Return, without pictures, the lines from the start of the data through the one that contains "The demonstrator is".
════════════════
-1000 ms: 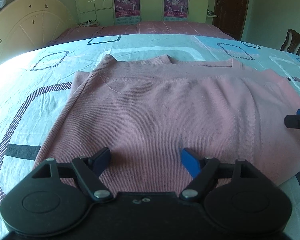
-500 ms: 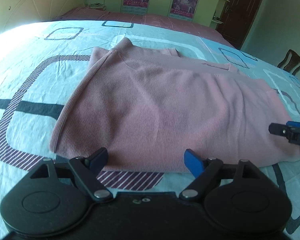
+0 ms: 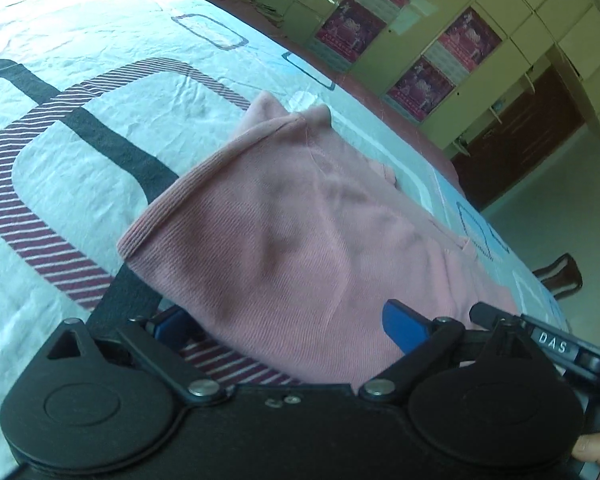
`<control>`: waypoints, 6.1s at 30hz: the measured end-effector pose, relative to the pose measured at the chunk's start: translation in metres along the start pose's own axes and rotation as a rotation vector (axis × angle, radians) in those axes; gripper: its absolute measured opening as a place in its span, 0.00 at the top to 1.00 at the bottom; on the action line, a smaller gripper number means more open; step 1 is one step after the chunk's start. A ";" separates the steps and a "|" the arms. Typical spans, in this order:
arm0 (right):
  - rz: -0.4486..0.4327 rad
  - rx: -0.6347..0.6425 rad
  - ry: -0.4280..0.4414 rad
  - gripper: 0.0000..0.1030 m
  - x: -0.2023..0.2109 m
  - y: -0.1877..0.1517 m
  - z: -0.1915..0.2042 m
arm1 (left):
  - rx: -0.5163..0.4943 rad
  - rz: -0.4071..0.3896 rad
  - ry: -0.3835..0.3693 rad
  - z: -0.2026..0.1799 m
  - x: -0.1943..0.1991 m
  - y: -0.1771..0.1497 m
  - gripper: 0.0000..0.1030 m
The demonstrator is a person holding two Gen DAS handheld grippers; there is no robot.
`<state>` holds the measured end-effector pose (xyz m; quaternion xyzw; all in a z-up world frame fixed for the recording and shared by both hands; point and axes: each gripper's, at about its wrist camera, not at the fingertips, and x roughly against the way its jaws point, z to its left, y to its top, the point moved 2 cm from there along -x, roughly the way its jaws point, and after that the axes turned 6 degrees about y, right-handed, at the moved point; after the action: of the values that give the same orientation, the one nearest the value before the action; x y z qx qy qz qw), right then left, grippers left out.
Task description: Fold small clothes
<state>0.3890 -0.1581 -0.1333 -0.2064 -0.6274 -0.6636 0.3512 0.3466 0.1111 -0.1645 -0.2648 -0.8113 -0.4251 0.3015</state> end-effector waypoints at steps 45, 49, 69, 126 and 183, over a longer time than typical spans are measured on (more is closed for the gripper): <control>-0.081 -0.447 0.113 0.33 0.073 -0.031 -0.217 | -0.644 -0.070 -0.299 -0.270 -0.057 -0.105 0.88; -0.073 -0.462 0.210 0.33 0.073 -0.027 -0.219 | -0.821 -0.043 -0.256 -0.267 -0.054 -0.144 0.75; 0.048 -0.475 0.373 0.87 0.012 -0.028 -0.189 | -0.526 -0.147 -0.106 -0.178 -0.003 -0.057 0.36; 0.134 -0.176 0.005 0.97 0.094 -0.073 -0.206 | -0.624 -0.071 -0.185 -0.236 -0.040 -0.094 0.30; -0.017 -0.199 -0.108 0.93 -0.024 0.023 -0.256 | -0.528 -0.062 -0.066 -0.238 -0.124 -0.016 0.35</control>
<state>0.4649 -0.4030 -0.1674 -0.2704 -0.5780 -0.7135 0.2893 0.4823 -0.1210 -0.1529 -0.3230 -0.6894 -0.6223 0.1821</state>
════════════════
» TASK RESPONSE:
-1000 ms: 
-500 ms: 
+0 ms: 
`<control>`: waypoints, 6.1s at 30hz: the measured end-effector pose, relative to the pose measured at the chunk's start: translation in metres along the start pose's own axes and rotation as a rotation vector (axis × angle, radians) in those axes; gripper: its absolute measured opening as a place in its span, 0.00 at the top to 1.00 at the bottom; on the action line, a smaller gripper number means more open; step 1 is one step after the chunk's start. A ";" separates the steps and a "|" the arms. Typical spans, in this order:
arm0 (right):
  - rz: -0.4486..0.4327 rad
  - rx: -0.6347..0.6425 rad
  - ry: -0.4280..0.4414 rad
  - gripper: 0.0000..0.1030 m
  - x: -0.2023..0.2109 m
  - y: -0.1877..0.1517 m
  - z: -0.1915..0.2042 m
arm1 (left):
  - rx: -0.5163..0.4943 rad
  - rz: -0.4071..0.3896 rad
  - ry: -0.3835..0.3693 rad
  - z: -0.2026..0.1799 m
  - x: -0.1943..0.1991 m
  - y: -0.1771..0.1497 m
  - gripper: 0.0000..0.1030 m
The demonstrator is a person holding two Gen DAS handheld grippers; there is no robot.

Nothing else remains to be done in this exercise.